AnalytiX Mapping Manager, the missing link in moving data around

It is remarkable, despite of the maturity of the market for data migration and the presence of all of the big players in this market, that when you watch the process taking place on the ground in organisations big and small there is one omnipresent component that is key to the whole process – the Excel spreadsheet! The spreadsheet is all but universally used to hold the pre-ETL mappings. If any process is only as good as its weakest link, this is it in data migration.

The people behind AnalytiX come from a background of having actually built data warehouses and have seen this issue where you have to employ highly skilled data analysts to go out and identify where the data for each field you require in your target systems should be sourced from, and the only tool you give them to support this vital activity is a spreadsheet. Some 6 years ago they started to build a tool that would fill that gap, and today they have built a base of over 400 customers and have 20 resellers, including, since November 2011, a relationship with HP whereby HP use AnalytiX as a standard on all of their internal data transfers and introduce their customer base to the advantages that the tool can bring. The tool has been recognised by the Informatica world as being the best complimentary technology in the market.

When you see AnalytiX’s Mapping Manager you just wish that on all those projects that you have had in the past you could have been provided with a tool like this. It is simple, elegant, very powerful, and meets a pressing need with a pragmatic solution that does just what is required. It is a web-based tool, so it is universally accessible. It scans meta data and builds a repository, creating the first cut columns and data maps and then the analyst can refine theme using a drop and drag interface. The scan captures around 50 different elements of metadata. AnalytiX, very conservatively, in my opinion, having managed this process many times, claim the toll will provide a 70% productivity improvement. That claim must be a low end and just relates to the basic mapping, because the tool also manages versioning at a mapping and a project level – something that is impossible with spreadsheets – so the ability to avoid error and track change must improve on the 70% figure on nearly every project by a significant margin.

This tool must be essential for everyone who is looking at data warehouses, data migrations, master data management projects and all aspects of data quality. It is self-documenting and is fully auditable, so it is, to my mind, just essential and I know of no other tool that addresses the requirement.
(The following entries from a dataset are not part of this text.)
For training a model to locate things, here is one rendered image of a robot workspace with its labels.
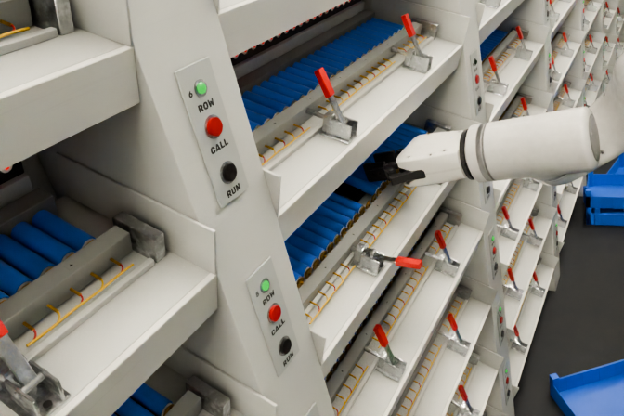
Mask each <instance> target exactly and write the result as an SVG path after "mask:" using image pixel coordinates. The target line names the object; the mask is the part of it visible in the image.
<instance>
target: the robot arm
mask: <svg viewBox="0 0 624 416"><path fill-rule="evenodd" d="M623 152H624V52H623V53H622V54H621V55H620V56H619V57H618V59H617V61H616V63H615V66H614V70H613V74H612V77H611V79H610V81H609V83H608V85H607V87H606V89H605V90H604V92H603V93H602V95H601V96H599V97H598V98H597V99H596V101H595V102H594V103H593V104H592V105H591V106H590V107H589V108H588V107H578V108H573V109H567V110H558V111H552V112H546V113H541V114H535V115H529V116H524V117H518V118H512V119H507V120H501V121H496V122H490V123H480V124H474V125H471V126H470V127H469V129H465V130H460V131H447V132H439V133H432V134H424V135H419V136H416V137H415V138H413V139H412V140H411V142H410V143H409V144H408V146H407V147H406V148H404V149H398V150H397V151H394V150H391V151H385V152H379V153H375V154H374V155H373V158H374V161H375V162H370V163H365V164H364V165H363V168H364V171H365V174H366V176H367V178H368V180H369V182H375V181H384V180H388V181H391V184H392V186H395V185H398V184H401V183H404V185H405V186H408V187H417V186H426V185H433V184H438V183H444V182H449V181H454V180H459V179H463V178H466V177H468V178H469V179H471V180H476V181H477V182H488V181H498V180H507V179H517V178H528V177H530V178H534V179H536V180H537V181H539V182H540V183H542V184H545V185H548V186H559V185H564V184H566V183H569V182H572V181H574V180H576V179H578V178H580V177H582V176H585V175H586V174H588V173H590V172H592V171H594V170H595V169H597V168H599V167H601V166H602V165H604V164H606V163H608V162H610V161H612V160H613V159H615V158H616V157H617V156H619V155H620V154H622V153H623ZM396 169H399V172H400V174H398V173H397V171H396ZM406 170H407V171H406Z"/></svg>
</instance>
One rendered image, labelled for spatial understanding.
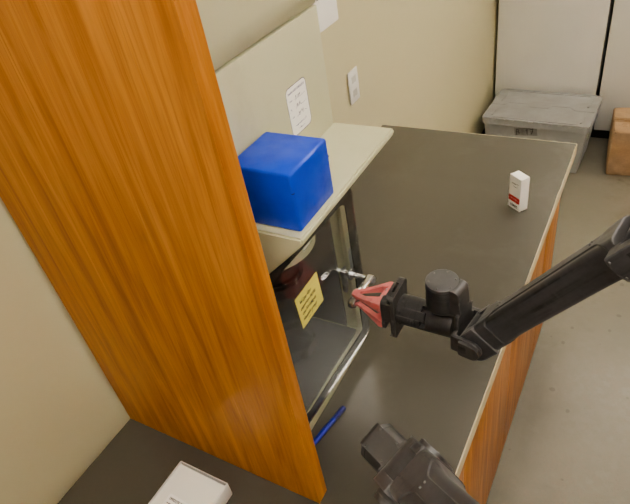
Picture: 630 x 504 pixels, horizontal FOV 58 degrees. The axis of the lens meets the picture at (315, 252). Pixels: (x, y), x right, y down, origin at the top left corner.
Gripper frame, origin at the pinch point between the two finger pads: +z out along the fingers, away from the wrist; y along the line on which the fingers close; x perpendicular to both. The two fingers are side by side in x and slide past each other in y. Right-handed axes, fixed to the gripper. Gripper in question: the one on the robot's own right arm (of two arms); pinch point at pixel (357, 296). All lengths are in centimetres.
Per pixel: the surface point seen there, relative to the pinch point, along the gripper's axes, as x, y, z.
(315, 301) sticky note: 7.6, 4.2, 4.4
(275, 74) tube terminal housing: 3.6, 45.7, 6.2
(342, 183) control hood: 7.1, 31.0, -4.6
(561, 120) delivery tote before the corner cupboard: -250, -88, 2
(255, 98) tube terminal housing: 9.4, 44.6, 6.1
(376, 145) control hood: -4.7, 31.0, -4.8
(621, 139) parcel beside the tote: -252, -97, -30
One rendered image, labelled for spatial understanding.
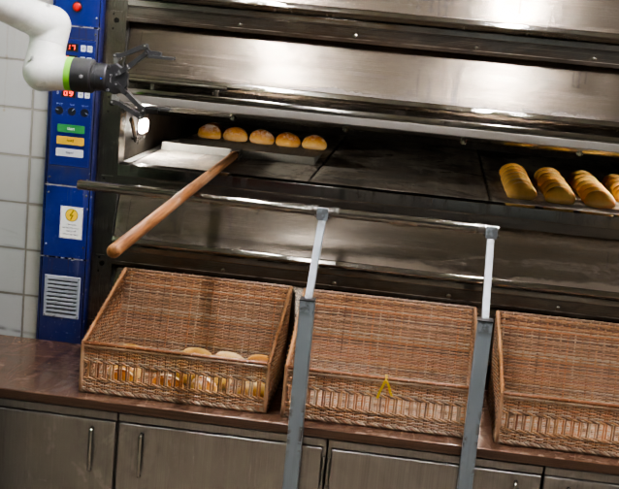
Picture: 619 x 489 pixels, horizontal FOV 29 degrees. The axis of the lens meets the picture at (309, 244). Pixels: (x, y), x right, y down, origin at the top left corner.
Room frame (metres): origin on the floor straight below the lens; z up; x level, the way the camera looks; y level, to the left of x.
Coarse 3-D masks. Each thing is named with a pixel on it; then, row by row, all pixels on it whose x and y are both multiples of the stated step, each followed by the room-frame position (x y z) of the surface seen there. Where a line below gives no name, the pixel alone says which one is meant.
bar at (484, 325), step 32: (128, 192) 3.47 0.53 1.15; (160, 192) 3.46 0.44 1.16; (320, 224) 3.40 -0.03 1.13; (416, 224) 3.39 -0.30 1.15; (448, 224) 3.38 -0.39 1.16; (480, 224) 3.38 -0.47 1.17; (480, 320) 3.15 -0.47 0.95; (480, 352) 3.15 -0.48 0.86; (480, 384) 3.15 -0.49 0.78; (480, 416) 3.15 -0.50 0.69; (288, 448) 3.19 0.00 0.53; (288, 480) 3.19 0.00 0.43
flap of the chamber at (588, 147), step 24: (120, 96) 3.71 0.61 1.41; (144, 96) 3.70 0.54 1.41; (264, 120) 3.83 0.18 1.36; (288, 120) 3.73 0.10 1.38; (312, 120) 3.65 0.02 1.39; (336, 120) 3.64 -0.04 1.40; (360, 120) 3.64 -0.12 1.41; (384, 120) 3.63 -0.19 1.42; (504, 144) 3.71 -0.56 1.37; (528, 144) 3.61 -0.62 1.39; (552, 144) 3.58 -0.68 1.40; (576, 144) 3.58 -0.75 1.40; (600, 144) 3.57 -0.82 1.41
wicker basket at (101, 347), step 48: (144, 288) 3.79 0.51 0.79; (192, 288) 3.78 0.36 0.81; (240, 288) 3.78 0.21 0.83; (288, 288) 3.77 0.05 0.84; (96, 336) 3.49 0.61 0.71; (144, 336) 3.75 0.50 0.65; (192, 336) 3.75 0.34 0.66; (240, 336) 3.74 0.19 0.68; (96, 384) 3.35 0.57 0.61; (144, 384) 3.34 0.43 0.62; (240, 384) 3.53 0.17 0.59
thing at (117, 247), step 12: (228, 156) 4.05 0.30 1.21; (216, 168) 3.77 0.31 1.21; (204, 180) 3.53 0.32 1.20; (180, 192) 3.24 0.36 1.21; (192, 192) 3.33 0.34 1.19; (168, 204) 3.05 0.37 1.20; (180, 204) 3.17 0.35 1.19; (156, 216) 2.88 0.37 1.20; (132, 228) 2.70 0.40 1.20; (144, 228) 2.74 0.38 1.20; (120, 240) 2.56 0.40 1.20; (132, 240) 2.62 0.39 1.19; (108, 252) 2.50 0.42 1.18; (120, 252) 2.51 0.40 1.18
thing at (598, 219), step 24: (120, 168) 3.85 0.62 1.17; (144, 168) 3.85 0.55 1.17; (168, 168) 3.86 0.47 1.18; (288, 192) 3.80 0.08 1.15; (312, 192) 3.80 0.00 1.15; (336, 192) 3.79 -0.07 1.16; (360, 192) 3.78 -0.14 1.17; (384, 192) 3.78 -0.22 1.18; (408, 192) 3.82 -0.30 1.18; (504, 216) 3.74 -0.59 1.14; (528, 216) 3.74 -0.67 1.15; (552, 216) 3.73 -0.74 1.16; (576, 216) 3.72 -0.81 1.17; (600, 216) 3.72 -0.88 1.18
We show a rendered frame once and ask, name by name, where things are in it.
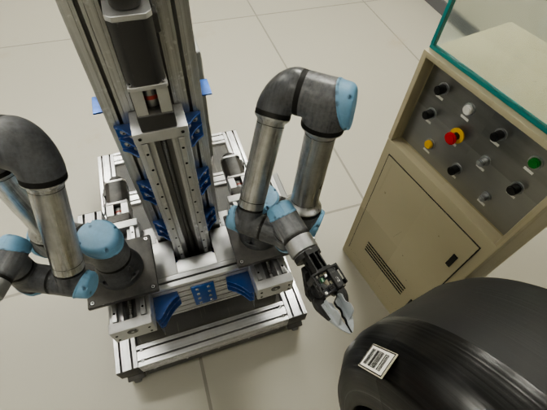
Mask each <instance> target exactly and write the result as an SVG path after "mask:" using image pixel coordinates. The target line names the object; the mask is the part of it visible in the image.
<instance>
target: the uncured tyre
mask: <svg viewBox="0 0 547 410"><path fill-rule="evenodd" d="M373 344H376V345H378V346H380V347H383V348H385V349H387V350H389V351H392V352H394V353H396V354H398V356H397V357H396V359H395V361H394V362H393V364H392V366H391V367H390V369H389V370H388V371H387V372H386V374H385V375H384V377H383V379H381V378H379V377H376V376H375V375H373V374H372V373H370V372H368V371H367V370H365V369H363V368H362V367H360V366H359V363H360V362H361V360H362V359H363V357H364V356H365V354H366V353H367V351H368V350H369V349H370V348H371V346H372V345H373ZM338 398H339V406H340V410H547V289H546V288H543V287H540V286H535V285H532V284H528V283H525V282H521V281H515V280H510V279H504V278H497V277H472V278H467V279H463V280H459V281H451V282H448V283H444V284H442V285H440V286H437V287H435V288H433V289H432V290H429V291H428V292H426V293H425V294H423V295H421V296H420V297H418V298H416V299H415V300H413V301H412V302H410V303H408V304H406V305H405V306H404V307H401V308H400V309H398V310H396V311H395V312H393V313H392V314H390V315H388V316H386V317H384V318H383V319H382V320H380V321H378V322H376V323H375V324H373V325H372V326H370V327H368V328H367V329H364V330H363V331H361V332H360V333H359V334H358V335H357V337H356V338H355V339H354V340H353V341H352V343H351V344H350V345H349V346H348V348H347V349H346V351H345V353H344V358H343V363H342V367H341V371H340V375H339V383H338Z"/></svg>
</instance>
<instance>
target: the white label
mask: <svg viewBox="0 0 547 410"><path fill-rule="evenodd" d="M397 356H398V354H396V353H394V352H392V351H389V350H387V349H385V348H383V347H380V346H378V345H376V344H373V345H372V346H371V348H370V349H369V350H368V351H367V353H366V354H365V356H364V357H363V359H362V360H361V362H360V363H359V366H360V367H362V368H363V369H365V370H367V371H368V372H370V373H372V374H373V375H375V376H376V377H379V378H381V379H383V377H384V375H385V374H386V372H387V371H388V370H389V369H390V367H391V366H392V364H393V362H394V361H395V359H396V357H397Z"/></svg>
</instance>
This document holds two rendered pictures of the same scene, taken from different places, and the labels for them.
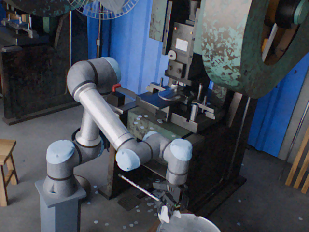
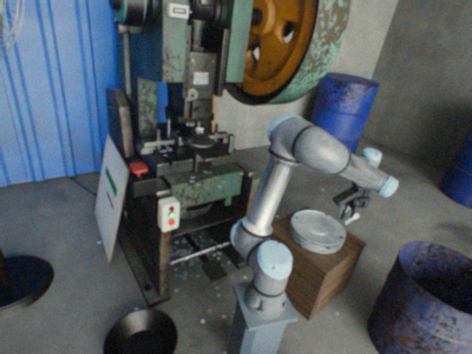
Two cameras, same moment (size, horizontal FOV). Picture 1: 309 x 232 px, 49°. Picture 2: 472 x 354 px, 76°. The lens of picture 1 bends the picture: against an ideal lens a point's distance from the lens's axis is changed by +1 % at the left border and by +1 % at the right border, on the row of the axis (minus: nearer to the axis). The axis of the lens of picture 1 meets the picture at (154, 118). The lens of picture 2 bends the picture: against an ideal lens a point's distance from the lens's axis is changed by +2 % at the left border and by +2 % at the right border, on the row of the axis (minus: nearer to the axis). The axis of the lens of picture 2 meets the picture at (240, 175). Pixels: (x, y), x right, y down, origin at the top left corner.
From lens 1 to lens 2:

The tool has three component parts. Firstly there is the Resource Manager where system users, with their security permissions and their projects, and who is assigned to them, are created and managed. Then there is the Systems Manager where the sources and targets are defined, and from where the metadata scan is initiated to create the baseline metadata from source and target systems. The third component is the Mapping Manager, the drag and drop element where the baseline is refined to build a complete picture of source to target mapping. The tool supports the needs of the data analyst to create the mappings and the ETL developer to have their input defined. At present the tool will interface directly with Informatica PowerCenter, IBM DataStage, and Microsoft SSIS and, through their relationship with HP, an interface to other ETL tools are in their early stages. The tool is also a vital aid to the QA tester, providing the ability to audit ETL jobs for accuracy with a reliable repository of mapping data.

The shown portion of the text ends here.